TOMB RAIDER 2

Tomb Raider 2: Shadow of the Truth

The 2018 Tomb Raider reboot did something unexpected: it made Lara Croft feel human. She wasn’t a perfect, dual-wielding superwoman; she was a scrappy, bruised, and terrified young woman who happened to survive a lot of near-death experiences. Alicia Vikander embodied that vulnerability perfectly.

Now, Tomb Raider 2 (subtitled “Shadow of the Truth”) arrives with a simple goal: make Lara cool again. And in doing so, it loses a little bit of what made the first one special.

The film picks up two years after the events of Yamatai. Lara is no longer just surviving; she’s thriving. She’s broke, obviously (adventuring doesn’t pay well), but she’s officially “The Tomb Raider.” She’s got the gear, the grit, and the gravitational pull toward ancient mysteries. When a mysterious artifact—a dagger that supposedly belonged to Alexander the Great—surfaces in a black market auction, Lara is pulled into a race against time. The catch? The dagger isn’t just a weapon; it’s a key to a lost city that holds the power to “unmake the world.” No pressure.

Standing in her way is a private military contractor named Voss (a suitably smug and evil European actor), who wants the dagger to reshape global politics. Lara must team up with an old frenemy—a rival treasure hunter with flexible morals—to find the city before Voss turns the planet into a parking lot.

The Good: The Action
The set pieces in this movie are massive. The first film had one incredible plane crash sequence; this one has a motorcycle chase through the streets of London, a death-defying climb up a frozen waterfall in Siberia, and a third-act tomb that is genuinely creepy.
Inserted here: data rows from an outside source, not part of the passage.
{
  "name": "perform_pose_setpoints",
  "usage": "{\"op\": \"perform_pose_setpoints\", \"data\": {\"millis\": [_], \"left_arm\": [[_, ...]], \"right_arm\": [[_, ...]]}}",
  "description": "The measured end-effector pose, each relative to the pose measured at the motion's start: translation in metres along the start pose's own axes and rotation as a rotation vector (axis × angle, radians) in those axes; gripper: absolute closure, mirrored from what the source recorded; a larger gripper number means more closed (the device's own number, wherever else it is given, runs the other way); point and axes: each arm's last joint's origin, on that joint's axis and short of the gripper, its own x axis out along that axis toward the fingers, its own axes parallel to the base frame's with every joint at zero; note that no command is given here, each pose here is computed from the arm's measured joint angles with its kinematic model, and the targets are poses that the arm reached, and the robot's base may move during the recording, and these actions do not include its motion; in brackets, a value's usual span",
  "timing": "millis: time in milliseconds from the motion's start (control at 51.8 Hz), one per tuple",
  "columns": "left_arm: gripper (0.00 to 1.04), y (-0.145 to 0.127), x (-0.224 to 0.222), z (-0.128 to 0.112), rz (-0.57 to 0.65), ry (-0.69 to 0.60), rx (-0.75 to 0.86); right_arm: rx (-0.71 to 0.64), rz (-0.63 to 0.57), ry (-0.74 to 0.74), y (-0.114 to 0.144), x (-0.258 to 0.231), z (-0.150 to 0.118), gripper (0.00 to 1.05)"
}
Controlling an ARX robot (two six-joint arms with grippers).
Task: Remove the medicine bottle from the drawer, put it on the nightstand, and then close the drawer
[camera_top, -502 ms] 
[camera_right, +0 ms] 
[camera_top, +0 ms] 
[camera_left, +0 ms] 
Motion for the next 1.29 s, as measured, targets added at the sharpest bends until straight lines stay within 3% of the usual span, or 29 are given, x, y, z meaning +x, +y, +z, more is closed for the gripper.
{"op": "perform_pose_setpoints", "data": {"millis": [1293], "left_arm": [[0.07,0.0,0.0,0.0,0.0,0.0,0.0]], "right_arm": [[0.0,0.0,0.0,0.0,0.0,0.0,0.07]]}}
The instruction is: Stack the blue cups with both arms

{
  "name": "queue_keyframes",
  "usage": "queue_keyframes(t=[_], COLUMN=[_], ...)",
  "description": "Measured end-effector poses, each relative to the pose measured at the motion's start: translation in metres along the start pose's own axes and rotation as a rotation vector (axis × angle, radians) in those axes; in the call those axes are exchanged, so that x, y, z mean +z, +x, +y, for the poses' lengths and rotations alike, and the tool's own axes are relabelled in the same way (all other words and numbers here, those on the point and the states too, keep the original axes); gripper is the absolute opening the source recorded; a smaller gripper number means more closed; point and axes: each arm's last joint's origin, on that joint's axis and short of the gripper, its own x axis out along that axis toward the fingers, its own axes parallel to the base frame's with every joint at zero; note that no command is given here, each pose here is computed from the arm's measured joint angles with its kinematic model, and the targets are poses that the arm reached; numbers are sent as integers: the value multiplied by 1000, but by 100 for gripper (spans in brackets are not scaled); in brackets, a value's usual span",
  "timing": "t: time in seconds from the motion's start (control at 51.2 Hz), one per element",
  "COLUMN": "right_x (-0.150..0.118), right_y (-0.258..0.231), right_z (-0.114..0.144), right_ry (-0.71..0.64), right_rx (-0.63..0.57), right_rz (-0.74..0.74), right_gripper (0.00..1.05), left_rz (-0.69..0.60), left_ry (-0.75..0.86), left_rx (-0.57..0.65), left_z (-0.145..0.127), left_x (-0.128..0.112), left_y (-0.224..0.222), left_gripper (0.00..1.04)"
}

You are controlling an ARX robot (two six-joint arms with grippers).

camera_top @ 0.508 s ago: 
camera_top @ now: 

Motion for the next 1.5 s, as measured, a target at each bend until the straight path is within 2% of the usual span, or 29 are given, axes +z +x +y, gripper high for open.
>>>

The puzzles are back, and they require Lara to use her brain, not just her bow. There’s a room filled with shifting mirrors and sunlight that feels ripped straight from the video games. Fans of the Shadow of the Tomb Raider game will recognize the aesthetic—dark, wet, and full of traps that go “shink” when you step on the wrong tile.

Alicia Vikander is still great. She does most of her own stunts, and you believe every bruise and cut she gets along the way. She brings a weight to Lara that the character has often lacked—a sense that this lifestyle is slowly breaking her, even as it defines her.

The Bad: The Familiarity
Here’s the problem: we’ve seen this movie before. The “race against an evil corporation to find a magical MacGuffin” plot is so worn out it has holes. The villain is a generic “I want power” guy with no real connection to Lara. The rival-turned-ally is charming but forgettable. The script hits every beat you expect: the betrayal, the pep talk, the dramatic leap of faith.

Also, the film struggles to balance its tone. The first movie was grounded and gritty. This one wants to be Uncharted (the movie) meets National Treasure, with quippy one-liners and larger-than-life stunts. Lara goes from a scrappy underdog to an action hero who can outrun explosions without breaking a sweat. It’s fun, but it feels like a different character.

The Verdict:
Tomb Raider 2 is a solid, entertaining, but ultimately safe sequel. It expands the world, delivers bigger action, and gives Vikander more to do physically. But it sands off the rough edges that made the 2018 film interesting. It’s a perfectly fine popcorn movie—a Saturday afternoon adventure that looks great on an IMAX screen and evaporates from your brain by the time you reach the car.

If they make a third one, let’s hope Lara gets her dual pistols and her complexity back.